A really nice profile on Apple's Johny Srouji and truly fascinating glimpse behind the curtain of Apple's chip facilities:
Srouji is the senior vice president for hardware technologies at Apple. He runs the division that makes processor chips, the silicon brains inside the iPhone, iPad, Apple Watch, and Apple TV. The original plan was to introduce the iPad Pro with Apple’s tablet chip, the A8X, the same processor that powered the iPad Air 2, introduced in 2014. But delaying until fall meant that the Pro would make its debut alongside the iPhone 6s, which was going to use a newer, faster phone chip called the A9.
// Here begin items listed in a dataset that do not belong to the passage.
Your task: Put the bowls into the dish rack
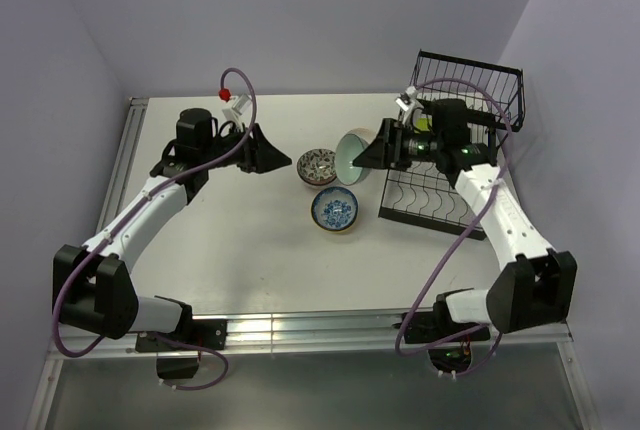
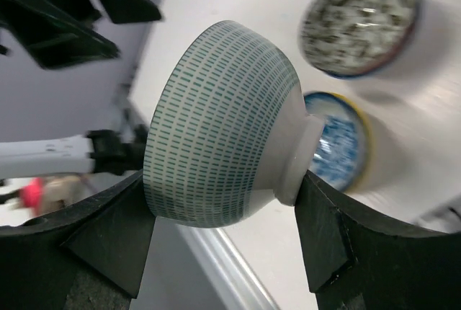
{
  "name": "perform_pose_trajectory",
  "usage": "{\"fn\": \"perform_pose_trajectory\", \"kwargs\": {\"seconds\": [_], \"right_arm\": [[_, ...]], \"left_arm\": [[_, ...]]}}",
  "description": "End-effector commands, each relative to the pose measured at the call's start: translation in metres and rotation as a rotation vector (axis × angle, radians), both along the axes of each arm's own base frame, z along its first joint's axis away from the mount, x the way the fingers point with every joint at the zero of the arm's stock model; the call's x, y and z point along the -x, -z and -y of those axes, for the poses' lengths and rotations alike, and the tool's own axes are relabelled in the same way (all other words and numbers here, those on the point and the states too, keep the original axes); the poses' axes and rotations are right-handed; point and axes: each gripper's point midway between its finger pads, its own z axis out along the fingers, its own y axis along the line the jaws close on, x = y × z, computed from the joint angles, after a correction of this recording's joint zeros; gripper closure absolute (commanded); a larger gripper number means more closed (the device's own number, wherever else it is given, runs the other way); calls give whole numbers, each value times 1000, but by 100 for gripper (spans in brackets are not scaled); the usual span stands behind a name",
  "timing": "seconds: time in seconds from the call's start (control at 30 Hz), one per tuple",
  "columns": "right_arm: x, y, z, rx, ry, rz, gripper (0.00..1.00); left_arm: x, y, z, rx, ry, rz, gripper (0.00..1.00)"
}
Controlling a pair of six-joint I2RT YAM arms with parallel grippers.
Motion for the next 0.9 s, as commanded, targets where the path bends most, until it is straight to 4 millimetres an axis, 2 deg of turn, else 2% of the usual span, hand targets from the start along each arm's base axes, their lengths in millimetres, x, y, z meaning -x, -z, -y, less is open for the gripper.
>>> {"fn": "perform_pose_trajectory", "kwargs": {"seconds": [0.0, 0.17, 0.27, 0.3, 0.33, 0.43, 0.53, 0.67, 0.87], "right_arm": [[18, 0, 33, 155, -12, 191, 100], [22, 26, 78, 384, 36, 288, 100], [22, 33, 106, 496, 61, 346, 100], [23, 36, 114, 544, 68, 358, 100], [18, 39, 134, 607, 95, 383, 100], [12, 45, 169, 753, 139, 432, 100], [5, 48, 194, 869, 160, 488, 100], [-3, 54, 215, 999, 145, 541, 100], [-24, 61, 243, 1194, 121, 634, 100]], "left_arm": [[-7, -17, 0, -16, -10, 65, 33], [-6, -17, -3, -34, -13, 72, 26], [-5, -17, -4, -52, -11, 66, 23], [-8, -18, -6, -63, -22, 79, 18], [-7, -19, -6, -67, -22, 82, 17], [-8, -19, -10, -83, -43, 106, 16], [-8, -22, -13, -89, -55, 134, 16], [-7, -22, -16, -106, -66, 144, 15], [-10, -22, -20, -117, -108, 146, 7]]}}
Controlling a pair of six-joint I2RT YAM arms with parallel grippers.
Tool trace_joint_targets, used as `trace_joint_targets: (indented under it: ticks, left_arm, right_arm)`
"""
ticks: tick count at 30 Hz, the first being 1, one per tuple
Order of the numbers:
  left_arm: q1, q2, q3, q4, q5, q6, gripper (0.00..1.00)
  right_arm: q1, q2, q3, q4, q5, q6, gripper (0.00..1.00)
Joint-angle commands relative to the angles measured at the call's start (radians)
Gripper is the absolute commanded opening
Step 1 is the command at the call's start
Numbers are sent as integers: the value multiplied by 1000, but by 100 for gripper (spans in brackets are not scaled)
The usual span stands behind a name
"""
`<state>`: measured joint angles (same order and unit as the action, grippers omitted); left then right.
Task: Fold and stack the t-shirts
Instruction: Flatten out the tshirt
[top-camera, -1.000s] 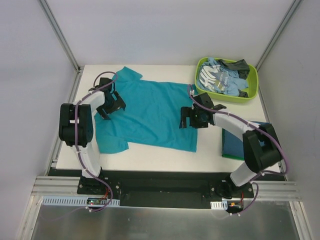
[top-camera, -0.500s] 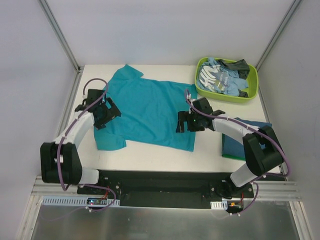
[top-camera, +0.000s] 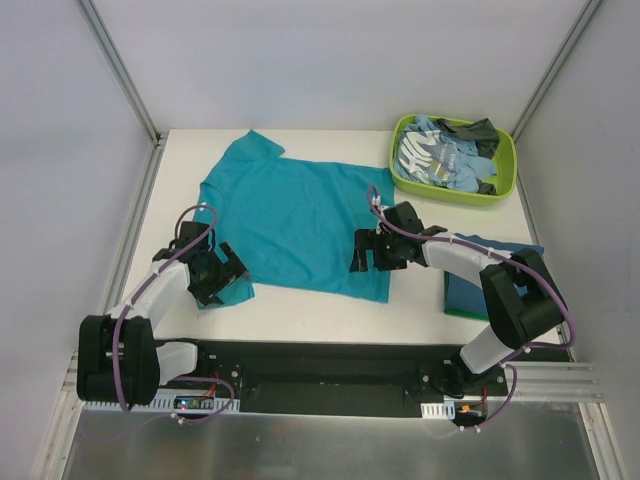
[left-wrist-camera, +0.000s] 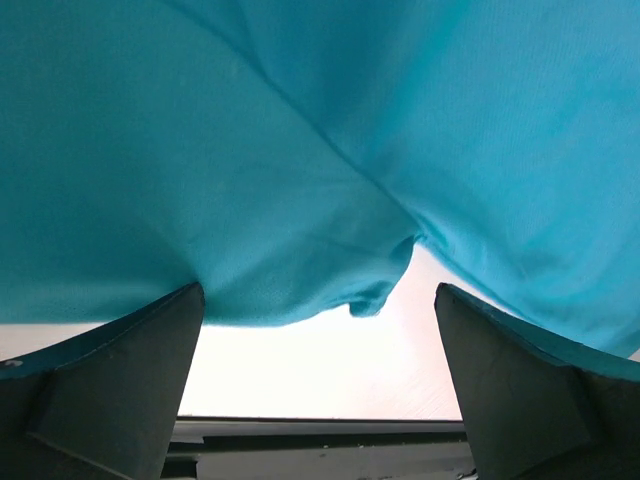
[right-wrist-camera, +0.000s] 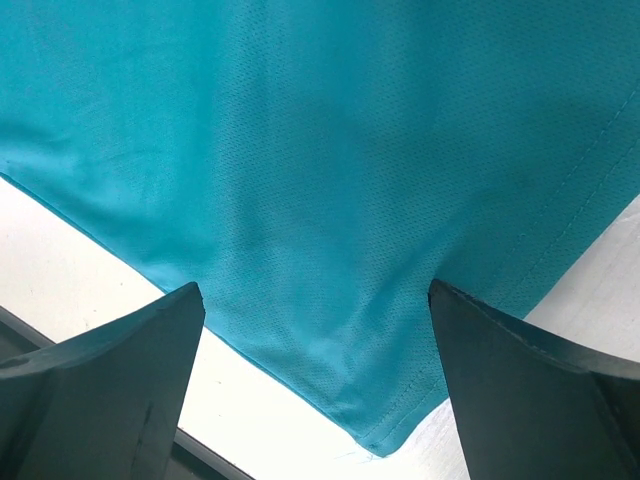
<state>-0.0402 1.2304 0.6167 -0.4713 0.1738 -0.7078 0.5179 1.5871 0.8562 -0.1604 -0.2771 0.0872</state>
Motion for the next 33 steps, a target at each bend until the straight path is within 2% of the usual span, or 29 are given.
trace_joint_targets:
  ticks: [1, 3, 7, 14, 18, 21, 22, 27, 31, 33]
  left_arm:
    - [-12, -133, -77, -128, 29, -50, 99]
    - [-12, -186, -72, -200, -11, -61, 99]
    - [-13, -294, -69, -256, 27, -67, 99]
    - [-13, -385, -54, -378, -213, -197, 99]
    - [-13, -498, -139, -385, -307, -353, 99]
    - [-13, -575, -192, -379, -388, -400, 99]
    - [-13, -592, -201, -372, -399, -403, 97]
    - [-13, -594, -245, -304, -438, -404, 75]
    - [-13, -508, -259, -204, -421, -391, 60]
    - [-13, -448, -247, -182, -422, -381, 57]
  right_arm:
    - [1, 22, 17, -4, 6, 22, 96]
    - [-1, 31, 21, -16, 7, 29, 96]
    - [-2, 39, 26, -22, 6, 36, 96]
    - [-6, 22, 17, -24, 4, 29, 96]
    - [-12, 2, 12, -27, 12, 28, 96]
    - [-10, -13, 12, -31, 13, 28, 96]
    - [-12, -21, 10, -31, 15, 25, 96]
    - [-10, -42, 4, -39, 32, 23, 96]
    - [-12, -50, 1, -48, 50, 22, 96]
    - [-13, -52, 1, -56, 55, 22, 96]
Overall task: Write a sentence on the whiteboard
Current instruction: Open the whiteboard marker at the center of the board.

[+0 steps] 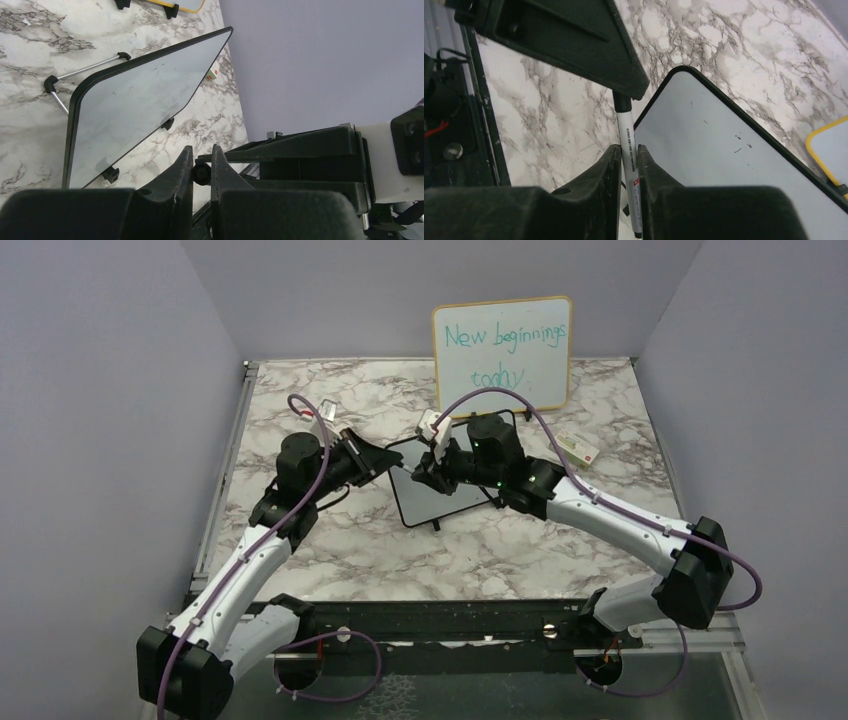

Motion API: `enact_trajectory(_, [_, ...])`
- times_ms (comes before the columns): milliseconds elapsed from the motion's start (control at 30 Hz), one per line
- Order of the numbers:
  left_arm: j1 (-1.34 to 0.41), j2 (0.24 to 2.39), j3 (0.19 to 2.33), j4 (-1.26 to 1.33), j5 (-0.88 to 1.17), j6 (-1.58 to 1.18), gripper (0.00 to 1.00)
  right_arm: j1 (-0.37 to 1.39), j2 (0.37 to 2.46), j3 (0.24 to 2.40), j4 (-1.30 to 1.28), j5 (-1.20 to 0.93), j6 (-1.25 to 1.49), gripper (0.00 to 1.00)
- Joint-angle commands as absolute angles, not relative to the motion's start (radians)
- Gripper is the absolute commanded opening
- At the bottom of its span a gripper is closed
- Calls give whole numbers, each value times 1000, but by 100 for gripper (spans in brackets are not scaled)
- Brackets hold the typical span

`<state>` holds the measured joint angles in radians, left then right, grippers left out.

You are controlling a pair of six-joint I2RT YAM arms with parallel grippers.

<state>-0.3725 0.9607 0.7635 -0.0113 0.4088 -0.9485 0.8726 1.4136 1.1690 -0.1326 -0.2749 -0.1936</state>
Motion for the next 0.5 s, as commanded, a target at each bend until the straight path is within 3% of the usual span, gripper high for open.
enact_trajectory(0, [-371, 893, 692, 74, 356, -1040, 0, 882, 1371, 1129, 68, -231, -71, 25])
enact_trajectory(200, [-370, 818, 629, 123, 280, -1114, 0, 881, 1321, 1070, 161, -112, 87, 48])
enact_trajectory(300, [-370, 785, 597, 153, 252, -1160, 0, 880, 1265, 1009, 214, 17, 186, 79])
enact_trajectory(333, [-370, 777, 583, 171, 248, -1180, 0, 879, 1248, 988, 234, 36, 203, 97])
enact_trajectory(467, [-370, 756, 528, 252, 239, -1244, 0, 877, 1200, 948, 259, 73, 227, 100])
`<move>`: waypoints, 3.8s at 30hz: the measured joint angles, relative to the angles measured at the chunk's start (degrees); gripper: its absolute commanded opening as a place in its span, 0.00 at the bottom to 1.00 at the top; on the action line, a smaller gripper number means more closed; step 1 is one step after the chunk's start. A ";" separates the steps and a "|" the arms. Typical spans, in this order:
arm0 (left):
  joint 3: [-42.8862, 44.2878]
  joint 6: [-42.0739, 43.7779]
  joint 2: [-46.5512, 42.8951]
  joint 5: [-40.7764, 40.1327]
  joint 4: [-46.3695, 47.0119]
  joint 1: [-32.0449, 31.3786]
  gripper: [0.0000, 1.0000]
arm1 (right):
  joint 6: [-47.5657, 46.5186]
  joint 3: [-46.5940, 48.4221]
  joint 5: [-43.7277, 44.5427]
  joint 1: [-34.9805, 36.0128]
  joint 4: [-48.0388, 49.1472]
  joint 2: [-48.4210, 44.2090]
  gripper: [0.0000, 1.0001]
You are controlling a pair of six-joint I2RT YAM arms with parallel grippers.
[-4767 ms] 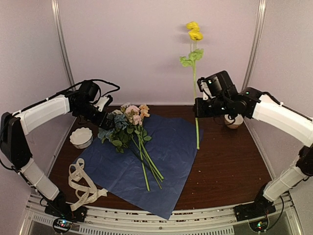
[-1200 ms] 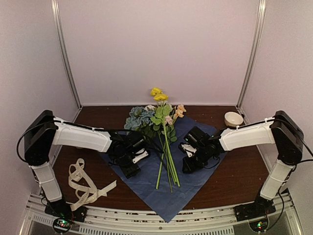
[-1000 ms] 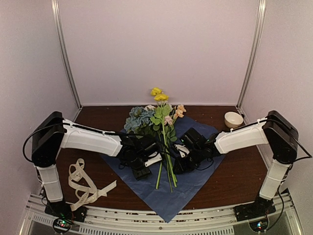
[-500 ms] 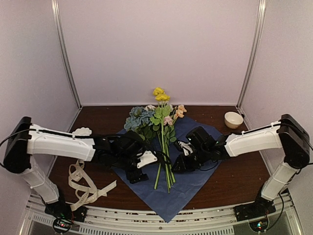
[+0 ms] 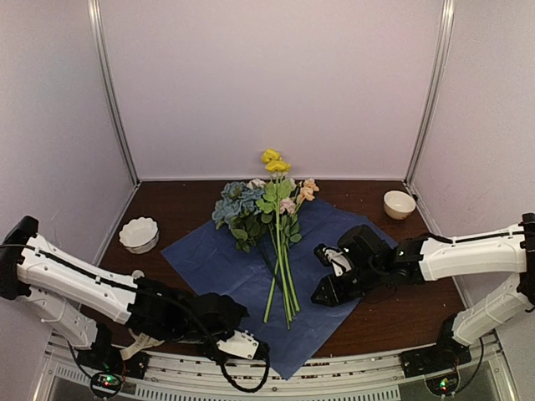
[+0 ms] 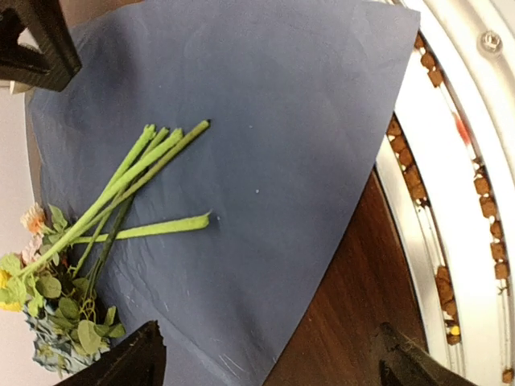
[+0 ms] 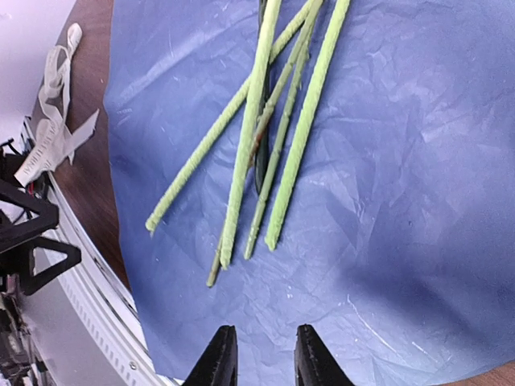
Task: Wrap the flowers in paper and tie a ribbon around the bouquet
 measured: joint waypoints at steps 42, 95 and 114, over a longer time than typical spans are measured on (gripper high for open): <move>7.17 -7.06 13.88 21.99 5.11 17.92 0.00 | -29.75 -12.92 11.06 11.10 13.88 -28.02 0.65; 12.04 -24.79 17.94 32.50 9.64 37.77 0.48 | -40.15 -20.74 10.51 15.72 29.22 -11.80 0.00; 9.68 -26.56 22.01 27.85 12.63 37.44 0.55 | -20.65 1.51 -11.69 -11.13 17.40 12.74 0.00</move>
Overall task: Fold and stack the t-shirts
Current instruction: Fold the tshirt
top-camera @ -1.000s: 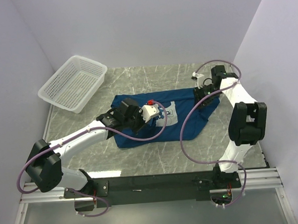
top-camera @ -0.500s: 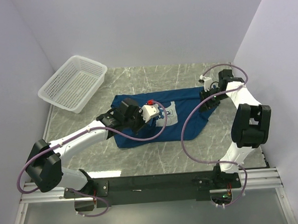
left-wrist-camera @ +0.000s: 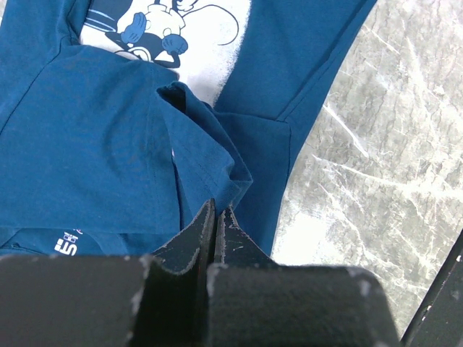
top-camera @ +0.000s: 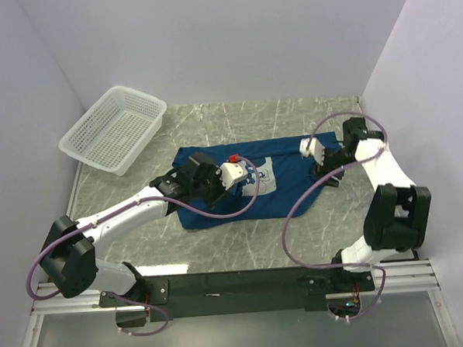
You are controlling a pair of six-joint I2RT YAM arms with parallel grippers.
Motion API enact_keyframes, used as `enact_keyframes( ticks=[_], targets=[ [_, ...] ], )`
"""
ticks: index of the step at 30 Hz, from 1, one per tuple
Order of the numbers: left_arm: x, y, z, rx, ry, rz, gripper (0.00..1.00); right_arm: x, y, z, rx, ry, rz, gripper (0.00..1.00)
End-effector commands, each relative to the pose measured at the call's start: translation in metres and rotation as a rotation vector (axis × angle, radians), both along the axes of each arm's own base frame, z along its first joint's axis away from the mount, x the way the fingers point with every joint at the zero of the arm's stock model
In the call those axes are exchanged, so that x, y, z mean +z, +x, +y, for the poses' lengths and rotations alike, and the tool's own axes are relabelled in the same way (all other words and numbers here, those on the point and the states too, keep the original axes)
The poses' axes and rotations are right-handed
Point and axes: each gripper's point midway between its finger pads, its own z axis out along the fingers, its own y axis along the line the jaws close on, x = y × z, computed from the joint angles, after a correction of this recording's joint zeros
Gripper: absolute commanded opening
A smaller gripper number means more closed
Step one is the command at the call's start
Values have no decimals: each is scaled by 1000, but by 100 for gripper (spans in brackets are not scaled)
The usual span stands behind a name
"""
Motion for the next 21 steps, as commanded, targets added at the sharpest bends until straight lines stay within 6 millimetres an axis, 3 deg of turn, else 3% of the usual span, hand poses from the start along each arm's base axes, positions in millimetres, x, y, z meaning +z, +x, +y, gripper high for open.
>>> enact_keyframes(
  ticks=[1, 6, 8, 12, 15, 18, 21],
  targets=[
    [4, 0, -1, 0, -9, -13, 0, 12, 9, -6, 391, -159, -280, 71],
    [4, 1, 0, 6, -4, -18, 0, 8, 19, -2, 616, -243, -397, 76],
    [2, 2, 1, 7, 2, -20, 1, 13, 27, 0, 657, -268, -426, 75],
    [2, 2, 1, 8, 4, -18, 1, 4, 35, 3, 766, -369, -420, 70],
    [-2, 2, 2, 14, 13, -11, 1, 3, 35, 13, 758, -316, -395, 63],
    [-4, 3, 3, 16, 21, -9, 1, 4, 31, 27, 682, -246, -334, 46],
    [-5, 3, 2, 17, 23, -9, 1, -5, 23, 23, 609, -235, -274, 39]
  ],
)
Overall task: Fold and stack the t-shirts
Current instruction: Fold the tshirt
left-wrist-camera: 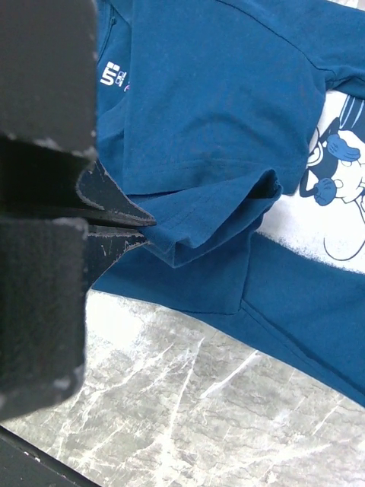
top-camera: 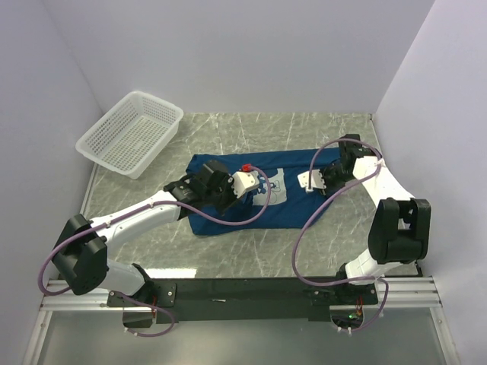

This is the stuff that keeps technology executives up at night. The iPad Pro was important: It was Apple’s attempt to sell tablets to business customers. And it would look feeble next to the iPhone 6s. So Srouji put his engineers on a crash program to move up the rollout of a new tablet processor, the A9X, by half a year. The engineers finished in time, and the Pro hit the market with the faster chip and a 12.9-inch display packed with 5.6 million pixels.
Srouji was nicely rewarded for his efforts. In December he became the newest member of Cook’s management team and received about 90,000 additional shares of Apple stock, which vest over a four-year period.
Please do read the whole thing, but note this little detail parenthesized early on: "In March, Apple intends to announce an updated iPad and smaller-screen iPhone featuring the latest A9x and A9 chips, according to a person familiar with the plans, who wasn’t authorized to comment publicly."